For a little more than a month, the dialysis appointments were during the day. They’d leave Ketchum at 8 a.m. or 9 a.m. and return about eight hours later.
But then Smith’s wife tested positive for COVID-19, at which time she was scheduled for after-hours appointments from 10 p.m. to 1 a.m. Add in another three or four hours of driving time and this lead to some late nights.
Smith insists their story isn’t that bad. They have friends who have helped, and Smith — who is the executive director of the Sawtooth Botanical Garden — has a supportive employer that remained flexible as she drove her wife to and from Twin Falls three days a week.
Instead, Smith said she’s concerned about the people who don’t have the resources or support system to routinely travel to Twin Falls for necessary medical services. For example, Smith cites the valley’s elderly population that may have a difficult time making the journey to Twin Falls, especially in bad weather.
“An important thing to think about when you have to travel for any sort of medical reasons, is the drive to Twin Falls can be treacherous in the winter time and for some older folks who no longer drive,” Smith said.
While this service has been an acknowledged need for a while, it really gained momentum last year after Mountain Rides was awarded a $30,000 grant from the National Aging and Disability Transportation Center, which is funded through the Federal Transit Administration.
Carrie Diamond, a grant manager for the center, said Mountain Rides was one of 10 agencies throughout the country that received funding through a grant program that supports innovative ideas that remove transportation barriers.
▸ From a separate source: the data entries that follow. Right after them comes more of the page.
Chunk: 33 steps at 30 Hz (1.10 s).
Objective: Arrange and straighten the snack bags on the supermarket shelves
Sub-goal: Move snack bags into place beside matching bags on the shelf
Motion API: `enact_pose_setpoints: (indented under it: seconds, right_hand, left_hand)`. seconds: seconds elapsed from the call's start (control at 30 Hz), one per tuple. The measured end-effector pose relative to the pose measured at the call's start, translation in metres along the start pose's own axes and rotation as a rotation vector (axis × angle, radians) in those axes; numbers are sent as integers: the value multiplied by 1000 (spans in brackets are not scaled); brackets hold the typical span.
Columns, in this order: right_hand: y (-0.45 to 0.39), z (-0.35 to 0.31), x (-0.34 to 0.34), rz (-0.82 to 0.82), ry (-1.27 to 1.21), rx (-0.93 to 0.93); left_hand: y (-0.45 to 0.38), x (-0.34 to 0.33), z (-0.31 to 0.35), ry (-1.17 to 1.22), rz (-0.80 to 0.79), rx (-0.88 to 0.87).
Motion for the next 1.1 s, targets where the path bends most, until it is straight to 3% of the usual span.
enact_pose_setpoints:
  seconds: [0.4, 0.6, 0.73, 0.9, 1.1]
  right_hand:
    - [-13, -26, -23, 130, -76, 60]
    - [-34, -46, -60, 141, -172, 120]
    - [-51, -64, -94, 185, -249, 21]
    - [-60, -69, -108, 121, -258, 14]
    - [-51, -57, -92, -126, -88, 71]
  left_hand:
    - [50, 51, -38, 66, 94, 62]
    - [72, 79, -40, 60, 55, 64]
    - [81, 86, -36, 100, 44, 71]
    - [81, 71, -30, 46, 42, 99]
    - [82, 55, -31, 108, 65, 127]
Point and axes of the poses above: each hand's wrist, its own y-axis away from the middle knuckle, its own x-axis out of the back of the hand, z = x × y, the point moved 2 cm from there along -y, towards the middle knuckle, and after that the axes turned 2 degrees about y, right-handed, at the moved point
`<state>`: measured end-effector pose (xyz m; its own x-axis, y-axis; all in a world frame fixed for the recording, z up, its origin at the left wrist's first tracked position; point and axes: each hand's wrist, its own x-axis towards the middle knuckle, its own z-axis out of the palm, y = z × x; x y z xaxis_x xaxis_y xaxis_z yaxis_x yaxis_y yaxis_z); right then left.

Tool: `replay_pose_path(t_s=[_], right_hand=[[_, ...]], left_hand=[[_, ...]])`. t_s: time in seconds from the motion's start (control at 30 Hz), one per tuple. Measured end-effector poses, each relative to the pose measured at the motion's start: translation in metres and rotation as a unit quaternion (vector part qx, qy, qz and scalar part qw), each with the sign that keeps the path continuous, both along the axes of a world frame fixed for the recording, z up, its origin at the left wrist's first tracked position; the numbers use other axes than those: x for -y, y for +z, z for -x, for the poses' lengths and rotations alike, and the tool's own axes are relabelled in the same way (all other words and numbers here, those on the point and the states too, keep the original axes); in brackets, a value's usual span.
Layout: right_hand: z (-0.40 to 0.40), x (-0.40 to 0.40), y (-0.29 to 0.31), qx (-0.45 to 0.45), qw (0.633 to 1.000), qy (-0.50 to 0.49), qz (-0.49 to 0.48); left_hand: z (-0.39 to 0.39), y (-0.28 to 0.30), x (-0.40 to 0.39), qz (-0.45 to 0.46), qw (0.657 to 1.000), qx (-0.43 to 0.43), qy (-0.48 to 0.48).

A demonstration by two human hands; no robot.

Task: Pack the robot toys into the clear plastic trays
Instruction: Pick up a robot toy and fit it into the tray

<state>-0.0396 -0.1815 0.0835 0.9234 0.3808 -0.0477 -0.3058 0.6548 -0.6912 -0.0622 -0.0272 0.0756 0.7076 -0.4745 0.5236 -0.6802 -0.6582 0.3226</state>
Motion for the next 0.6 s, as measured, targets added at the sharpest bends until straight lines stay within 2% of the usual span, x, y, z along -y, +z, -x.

This initial funding is enough for a two-month pilot program that’ll run through April and May. The service will operate three days a week and, from north to south, will stop in Ketchum, Hailey, Bellevue, Shoshone and then two different locations in Twin Falls, Osborn said.
St. Luke’s Magic Valley Medical Center will serve as the final destination but the bus will first stop at the Twin Falls Visitor Center, where people who aren’t going to St. Luke’s can depart.
From there, Living Independence Network Corporation, LINC, will work with its transit providers to take people to and from their medical appointments in Twin Falls, said Christian Erling, LINC’s mobility-independent living specialist.
Erling said LINC is also trying to work out a way to take people in Gooding to the bus stop in Shoshone to expand the program’s reach.
“Now we know that there’s a need in Shoshone and the Gooding area, we will include it in next year’s grant writing,” Erling said.
Mountain Rides is still working out some of the logistics before the pilot program begins, such as what days of the week the bus service should run. This was one of the main topics discussed at the advisory committee’s first meeting on Feb. 11.
The committee also discussed how to coordinate the bus service so that it operates on the days where people from the Wood River Valley are traveling to Twin Falls for dialysis appointments, because that’s a treatment that needs to be completed routinely three days a week.
While trying to launch this pilot program, Mountain Rides is also attempting to secure long-term funding to continue the service past the end of May. Osborn said the agency estimates the service will cost about $150,000 annually to operate three days a week.
Finding a way to continue the program would benefit a lot of people in the Wood River Valley, Smith said.
“If people don’t have the resources, don’t have the support of their employer, don’t have friends or family to help them out, Mountain Rides is looking to provide a really needed and crucial service to a lot of folks,” Smith said.